After she was removed from service in November 1969, the United States changed hands several times, and by 2010, unable to pay the docking fees, the ship was bound for the scrapyard. Then at a dramatically late hour, Philadelphia philanthropist H.F. “Gerry” Lenfest pledged $5.8 million, allowing a group called the SS United States Conservancy to try and save the ship from the scrapyards.
The woman at the helm of the conservancy has a familiar name and a deep connection to the United States: Susan Gibbs, the granddaughter of the ship’s designer. “This was in the post-war period when the nation was feeling very confident, the sky was the limit,” Gibbs says of the Big U’s era. “The ship really was technologically innovative and rewrote the rules of what a ship could do and could be.”
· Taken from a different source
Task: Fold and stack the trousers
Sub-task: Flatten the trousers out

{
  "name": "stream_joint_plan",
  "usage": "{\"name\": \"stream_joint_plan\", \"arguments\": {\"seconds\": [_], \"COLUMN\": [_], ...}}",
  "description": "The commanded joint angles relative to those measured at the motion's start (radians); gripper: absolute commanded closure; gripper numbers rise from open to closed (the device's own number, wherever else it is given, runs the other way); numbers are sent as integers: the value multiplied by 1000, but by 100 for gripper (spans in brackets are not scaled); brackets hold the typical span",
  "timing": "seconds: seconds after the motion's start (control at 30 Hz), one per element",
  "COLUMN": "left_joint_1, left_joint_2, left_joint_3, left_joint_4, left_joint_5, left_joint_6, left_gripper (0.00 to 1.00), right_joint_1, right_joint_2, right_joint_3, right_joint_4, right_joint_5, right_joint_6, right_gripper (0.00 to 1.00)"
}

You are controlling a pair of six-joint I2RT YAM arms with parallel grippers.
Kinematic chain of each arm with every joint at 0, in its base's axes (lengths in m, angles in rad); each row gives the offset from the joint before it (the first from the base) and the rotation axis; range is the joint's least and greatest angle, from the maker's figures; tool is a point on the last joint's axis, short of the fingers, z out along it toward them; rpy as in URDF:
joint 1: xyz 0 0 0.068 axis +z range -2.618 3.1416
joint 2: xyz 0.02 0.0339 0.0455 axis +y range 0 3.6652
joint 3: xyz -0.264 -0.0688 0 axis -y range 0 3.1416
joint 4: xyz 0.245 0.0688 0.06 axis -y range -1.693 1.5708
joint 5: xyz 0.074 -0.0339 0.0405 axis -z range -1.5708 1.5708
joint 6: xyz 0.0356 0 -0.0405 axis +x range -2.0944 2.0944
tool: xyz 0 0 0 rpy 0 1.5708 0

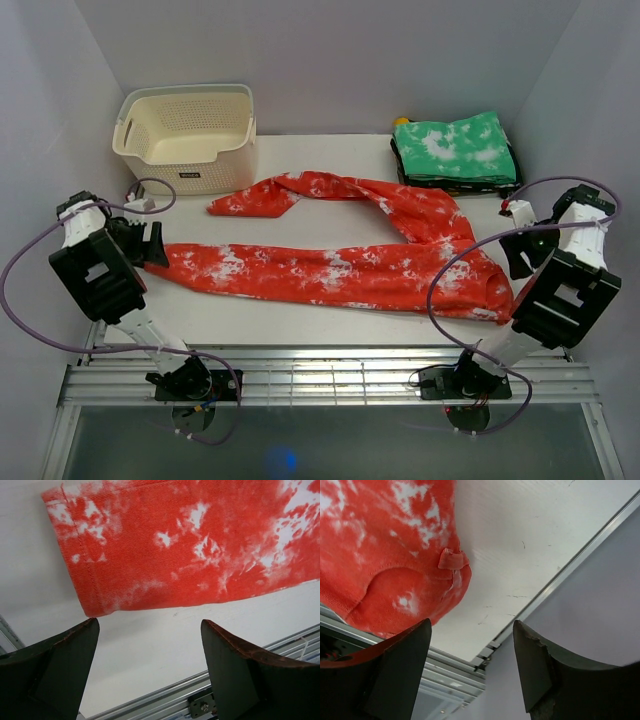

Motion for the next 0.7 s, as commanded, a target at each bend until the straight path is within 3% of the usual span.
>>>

The conservancy’s ideas for the ship include creating a floating hotel like the Queen Mary, and perhaps include offices or an incubator space, although a closer model is the USS Intrepid. A preserved aircraft carrier, the Intrepid is also a floating air and space museum, telling a story larger than the vessel itself. The conservancy wants a similar focus for the United States. “We want to preserve the ship and share a really important story…but we want to use the ship as a way to advance and promote innovation in the 21st century,” Gibbs says. “We want to help inspire new discoveries, new technologies, new creativity. We’re connecting the past, the present obviously, but more importantly the future.”
Through a social-media campaign, the conservancy raised more than $1 million and has been in talks with developers about turning the ship into a destination like the Intrepid. But the cost of keeping the United States afloat runs about $80,000 a month, and the group needs other generous donors like Lenfest to help buy more time. So they’re putting out a call for donations before they run out of time and the ship is lost to the scrapyards forever.
Given the right location and project, the conservancy hopes the United States could become a popular attraction, serving as a monument to the age when ocean liners connected the far ends of the world. The only certainty when it comes to aging treasures, as Oliver Wendell Holmes knew, is that once their ensigns are tattered down, they are gone forever.
It is a fact we should keep in mind when we choose which parts of our history to save, and which ones we must let go.